Division of Endocrinology.
Departments of Pediatrics.
Division of Otolaryngology.
Department of Radiology and Medical Imaging, Cincinnati Children's Hospital Medical Center.
Radiology, University of Cincinnati College of Medicine, Cincinnati, OH.


Differentiated thyroid cancer (DTC) is the most common cancer in adolescents and young adults. In 2015, the American Thyroid Association published guidelines for management of pediatric DTC. We report our institutional experience and highlight changing practices and new opportunities. A retrospective analysis of all patients diagnosed with DTC from 2001 to 2016 was performed. Among 59 eligible patients, 31 (53%), 15 (25%), and 13 (22%) had low-risk, intermediate-risk, and high-risk disease, respectively. Half (15/31) of low-risk and all intermediate-risk/high-risk patients received radioactive iodine (I-131) ablation.
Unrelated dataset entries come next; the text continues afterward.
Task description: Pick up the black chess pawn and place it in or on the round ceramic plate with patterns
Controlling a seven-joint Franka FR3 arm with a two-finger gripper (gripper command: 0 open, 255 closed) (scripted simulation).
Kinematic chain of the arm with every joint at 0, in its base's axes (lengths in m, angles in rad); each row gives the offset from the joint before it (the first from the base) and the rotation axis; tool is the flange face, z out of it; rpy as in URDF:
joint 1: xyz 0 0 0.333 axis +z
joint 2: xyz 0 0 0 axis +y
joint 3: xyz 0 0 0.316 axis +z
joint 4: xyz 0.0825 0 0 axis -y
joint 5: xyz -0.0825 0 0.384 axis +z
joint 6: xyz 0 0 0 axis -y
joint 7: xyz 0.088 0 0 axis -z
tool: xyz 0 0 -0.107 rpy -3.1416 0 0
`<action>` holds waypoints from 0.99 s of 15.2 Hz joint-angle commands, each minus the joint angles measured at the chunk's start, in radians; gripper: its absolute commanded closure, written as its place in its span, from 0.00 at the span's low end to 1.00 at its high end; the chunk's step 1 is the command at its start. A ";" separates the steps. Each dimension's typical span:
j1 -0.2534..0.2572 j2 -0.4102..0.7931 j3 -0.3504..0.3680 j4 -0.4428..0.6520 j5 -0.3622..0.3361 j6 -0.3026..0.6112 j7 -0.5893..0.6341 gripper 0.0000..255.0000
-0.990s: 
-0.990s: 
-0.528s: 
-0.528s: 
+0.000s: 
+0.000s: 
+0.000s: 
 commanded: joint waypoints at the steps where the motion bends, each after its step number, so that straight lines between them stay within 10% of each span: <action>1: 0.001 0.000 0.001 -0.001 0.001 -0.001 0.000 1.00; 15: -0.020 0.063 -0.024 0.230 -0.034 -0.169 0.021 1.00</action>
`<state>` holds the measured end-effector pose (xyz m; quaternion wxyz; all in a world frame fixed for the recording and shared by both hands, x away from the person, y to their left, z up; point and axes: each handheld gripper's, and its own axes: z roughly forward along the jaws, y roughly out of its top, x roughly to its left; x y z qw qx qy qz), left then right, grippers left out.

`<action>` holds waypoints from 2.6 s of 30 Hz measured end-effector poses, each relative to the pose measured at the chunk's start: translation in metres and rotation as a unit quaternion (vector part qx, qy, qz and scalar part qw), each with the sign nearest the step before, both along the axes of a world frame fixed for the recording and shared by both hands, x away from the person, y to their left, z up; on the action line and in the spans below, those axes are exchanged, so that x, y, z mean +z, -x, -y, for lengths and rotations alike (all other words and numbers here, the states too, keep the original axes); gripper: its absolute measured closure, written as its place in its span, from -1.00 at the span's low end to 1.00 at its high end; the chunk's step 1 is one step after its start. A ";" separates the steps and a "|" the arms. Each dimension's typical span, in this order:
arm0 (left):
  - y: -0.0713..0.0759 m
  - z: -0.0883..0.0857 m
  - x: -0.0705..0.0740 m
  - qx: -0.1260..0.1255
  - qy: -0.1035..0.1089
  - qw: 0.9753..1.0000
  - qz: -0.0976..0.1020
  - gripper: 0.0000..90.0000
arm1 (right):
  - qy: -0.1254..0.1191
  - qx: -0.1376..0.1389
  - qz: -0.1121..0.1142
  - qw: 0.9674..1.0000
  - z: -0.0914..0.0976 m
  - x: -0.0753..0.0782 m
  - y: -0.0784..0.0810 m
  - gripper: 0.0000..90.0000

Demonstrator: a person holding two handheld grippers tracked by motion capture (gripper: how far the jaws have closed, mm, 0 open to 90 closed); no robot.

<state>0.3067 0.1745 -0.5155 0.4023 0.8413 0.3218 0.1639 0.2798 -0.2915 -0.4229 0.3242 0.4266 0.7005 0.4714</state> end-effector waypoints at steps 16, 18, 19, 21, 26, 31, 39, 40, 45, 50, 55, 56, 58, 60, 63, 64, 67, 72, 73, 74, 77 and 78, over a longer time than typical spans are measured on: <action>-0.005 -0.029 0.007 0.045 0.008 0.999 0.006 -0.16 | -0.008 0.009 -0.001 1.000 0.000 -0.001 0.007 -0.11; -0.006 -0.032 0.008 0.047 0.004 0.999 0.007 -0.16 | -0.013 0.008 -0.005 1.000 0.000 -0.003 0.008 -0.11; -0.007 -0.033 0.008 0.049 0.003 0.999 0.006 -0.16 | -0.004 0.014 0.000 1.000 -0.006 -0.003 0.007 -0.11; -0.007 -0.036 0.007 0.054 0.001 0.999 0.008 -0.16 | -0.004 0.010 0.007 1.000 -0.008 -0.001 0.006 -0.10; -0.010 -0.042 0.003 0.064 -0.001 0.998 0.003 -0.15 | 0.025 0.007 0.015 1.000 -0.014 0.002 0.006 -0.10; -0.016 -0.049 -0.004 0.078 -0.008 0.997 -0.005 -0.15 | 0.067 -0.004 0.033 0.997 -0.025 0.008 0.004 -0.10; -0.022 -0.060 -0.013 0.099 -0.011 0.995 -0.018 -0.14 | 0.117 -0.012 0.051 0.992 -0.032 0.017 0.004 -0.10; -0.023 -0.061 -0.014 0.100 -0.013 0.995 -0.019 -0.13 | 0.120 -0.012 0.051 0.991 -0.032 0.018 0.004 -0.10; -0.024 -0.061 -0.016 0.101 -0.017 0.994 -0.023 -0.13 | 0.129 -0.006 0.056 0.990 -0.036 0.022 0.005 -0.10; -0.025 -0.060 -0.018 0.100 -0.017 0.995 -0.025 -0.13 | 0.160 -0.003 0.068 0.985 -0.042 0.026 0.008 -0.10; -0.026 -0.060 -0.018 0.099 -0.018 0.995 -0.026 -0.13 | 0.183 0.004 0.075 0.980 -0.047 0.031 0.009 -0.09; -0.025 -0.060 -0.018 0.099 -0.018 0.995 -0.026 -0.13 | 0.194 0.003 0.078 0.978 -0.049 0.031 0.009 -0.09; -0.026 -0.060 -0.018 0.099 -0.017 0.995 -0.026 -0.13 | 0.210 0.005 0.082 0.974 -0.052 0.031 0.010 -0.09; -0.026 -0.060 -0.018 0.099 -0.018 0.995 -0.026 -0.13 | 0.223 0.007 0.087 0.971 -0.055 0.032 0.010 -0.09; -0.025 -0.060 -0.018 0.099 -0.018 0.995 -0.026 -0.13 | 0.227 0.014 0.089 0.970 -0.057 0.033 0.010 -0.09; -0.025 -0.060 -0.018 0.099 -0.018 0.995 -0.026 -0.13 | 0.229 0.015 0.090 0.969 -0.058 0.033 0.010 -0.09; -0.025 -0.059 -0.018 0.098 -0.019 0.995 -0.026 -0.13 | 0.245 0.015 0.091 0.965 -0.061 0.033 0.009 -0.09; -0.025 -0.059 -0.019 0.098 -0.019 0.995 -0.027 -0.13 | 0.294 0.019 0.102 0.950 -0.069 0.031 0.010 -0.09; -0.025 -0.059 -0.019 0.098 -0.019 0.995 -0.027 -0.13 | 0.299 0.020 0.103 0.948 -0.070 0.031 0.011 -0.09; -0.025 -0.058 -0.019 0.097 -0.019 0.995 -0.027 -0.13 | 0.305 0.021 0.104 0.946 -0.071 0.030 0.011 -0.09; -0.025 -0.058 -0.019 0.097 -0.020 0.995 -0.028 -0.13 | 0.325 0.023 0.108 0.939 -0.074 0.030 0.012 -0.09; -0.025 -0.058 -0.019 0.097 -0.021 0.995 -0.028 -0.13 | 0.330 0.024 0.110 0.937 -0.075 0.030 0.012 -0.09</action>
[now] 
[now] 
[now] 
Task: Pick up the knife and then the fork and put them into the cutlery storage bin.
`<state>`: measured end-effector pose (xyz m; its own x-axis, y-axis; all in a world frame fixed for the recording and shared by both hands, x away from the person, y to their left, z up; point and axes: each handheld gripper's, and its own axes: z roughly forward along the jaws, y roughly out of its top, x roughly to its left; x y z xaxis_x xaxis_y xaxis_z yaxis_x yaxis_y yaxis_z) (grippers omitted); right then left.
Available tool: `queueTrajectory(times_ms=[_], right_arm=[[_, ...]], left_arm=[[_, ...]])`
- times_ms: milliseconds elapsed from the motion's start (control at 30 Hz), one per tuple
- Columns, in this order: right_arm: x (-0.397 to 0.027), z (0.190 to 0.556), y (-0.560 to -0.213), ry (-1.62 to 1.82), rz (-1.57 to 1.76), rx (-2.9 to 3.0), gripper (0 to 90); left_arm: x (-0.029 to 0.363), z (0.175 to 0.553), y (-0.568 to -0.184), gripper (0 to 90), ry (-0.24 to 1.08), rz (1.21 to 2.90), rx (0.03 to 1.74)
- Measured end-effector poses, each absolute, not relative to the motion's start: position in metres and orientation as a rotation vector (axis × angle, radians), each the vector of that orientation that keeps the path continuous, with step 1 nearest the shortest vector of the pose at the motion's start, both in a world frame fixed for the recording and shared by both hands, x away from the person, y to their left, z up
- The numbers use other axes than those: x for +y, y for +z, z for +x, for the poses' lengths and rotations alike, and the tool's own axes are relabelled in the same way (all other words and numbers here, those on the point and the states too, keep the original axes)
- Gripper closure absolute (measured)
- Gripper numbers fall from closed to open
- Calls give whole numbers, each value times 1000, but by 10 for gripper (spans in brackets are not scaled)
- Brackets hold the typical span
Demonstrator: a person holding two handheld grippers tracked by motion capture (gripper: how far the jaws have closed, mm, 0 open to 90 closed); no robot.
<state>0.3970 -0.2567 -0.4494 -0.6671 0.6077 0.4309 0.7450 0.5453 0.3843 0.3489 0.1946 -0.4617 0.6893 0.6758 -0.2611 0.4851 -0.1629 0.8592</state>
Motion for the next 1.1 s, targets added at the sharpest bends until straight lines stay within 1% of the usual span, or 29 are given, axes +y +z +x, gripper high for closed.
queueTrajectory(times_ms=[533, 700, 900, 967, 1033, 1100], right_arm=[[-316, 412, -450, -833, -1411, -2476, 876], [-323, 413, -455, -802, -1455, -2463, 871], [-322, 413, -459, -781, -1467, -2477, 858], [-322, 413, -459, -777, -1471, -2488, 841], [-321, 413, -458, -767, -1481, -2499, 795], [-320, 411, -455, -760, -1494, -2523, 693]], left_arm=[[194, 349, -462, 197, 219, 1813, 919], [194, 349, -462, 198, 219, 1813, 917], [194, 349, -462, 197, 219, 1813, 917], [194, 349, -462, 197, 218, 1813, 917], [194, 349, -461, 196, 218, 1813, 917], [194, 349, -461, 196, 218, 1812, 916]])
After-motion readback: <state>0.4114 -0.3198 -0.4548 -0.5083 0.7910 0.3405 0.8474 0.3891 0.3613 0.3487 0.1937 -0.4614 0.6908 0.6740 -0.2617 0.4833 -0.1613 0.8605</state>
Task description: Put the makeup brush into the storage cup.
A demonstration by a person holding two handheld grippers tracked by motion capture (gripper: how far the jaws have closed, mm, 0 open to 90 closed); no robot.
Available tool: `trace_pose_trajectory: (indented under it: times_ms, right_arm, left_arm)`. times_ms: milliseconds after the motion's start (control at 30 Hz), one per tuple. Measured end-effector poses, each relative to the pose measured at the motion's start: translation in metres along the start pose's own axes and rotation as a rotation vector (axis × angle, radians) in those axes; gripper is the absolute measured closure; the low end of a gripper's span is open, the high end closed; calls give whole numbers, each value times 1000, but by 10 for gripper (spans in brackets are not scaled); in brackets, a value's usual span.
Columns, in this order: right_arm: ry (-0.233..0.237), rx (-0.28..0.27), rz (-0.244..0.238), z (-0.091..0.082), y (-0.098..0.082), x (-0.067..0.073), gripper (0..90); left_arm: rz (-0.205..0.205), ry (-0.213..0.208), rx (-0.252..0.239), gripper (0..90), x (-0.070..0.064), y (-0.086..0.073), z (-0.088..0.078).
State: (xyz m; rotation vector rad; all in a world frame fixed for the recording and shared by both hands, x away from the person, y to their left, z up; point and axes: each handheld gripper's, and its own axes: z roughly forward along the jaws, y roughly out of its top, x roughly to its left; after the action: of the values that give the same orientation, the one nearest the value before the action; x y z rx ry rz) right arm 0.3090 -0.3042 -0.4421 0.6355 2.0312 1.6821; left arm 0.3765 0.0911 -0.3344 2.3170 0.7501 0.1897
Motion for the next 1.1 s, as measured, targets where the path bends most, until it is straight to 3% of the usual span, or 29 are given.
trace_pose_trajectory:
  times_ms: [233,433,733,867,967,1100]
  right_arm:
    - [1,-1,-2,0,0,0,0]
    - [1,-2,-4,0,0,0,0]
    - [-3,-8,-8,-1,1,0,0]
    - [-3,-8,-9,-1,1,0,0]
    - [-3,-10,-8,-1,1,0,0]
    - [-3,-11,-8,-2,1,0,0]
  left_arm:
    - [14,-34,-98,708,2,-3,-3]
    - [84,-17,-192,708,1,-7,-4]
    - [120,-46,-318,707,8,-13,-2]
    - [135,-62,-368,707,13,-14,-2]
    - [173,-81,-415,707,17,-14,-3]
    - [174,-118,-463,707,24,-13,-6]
For low-risk patients, average I-131 dose decreased from 80 to 42.05 mCi, and the percentage of patients who received I-131 decreased over time. Eleven of 16 patients with tumor genomic data were found to have somatic targetable (n=6) or germline (n=5) mutations. Persistent/recurrent disease was only present in high-risk (n=8) and intermediate-risk (n=1) patients. Two patients with iodine-refractory disease received trametinib to enhance radioiodine uptake. All patients were alive at follow-up (median, 5 y; range, 1 to 15 y). Coincident with the recent American Thyroid Association guidelines, the use of I-131 in low-risk patients has decreased over time in our practice. Tumor sequencing and cancer genetic evaluation may help redefine opportunities for treatment of high-risk patients and family counseling.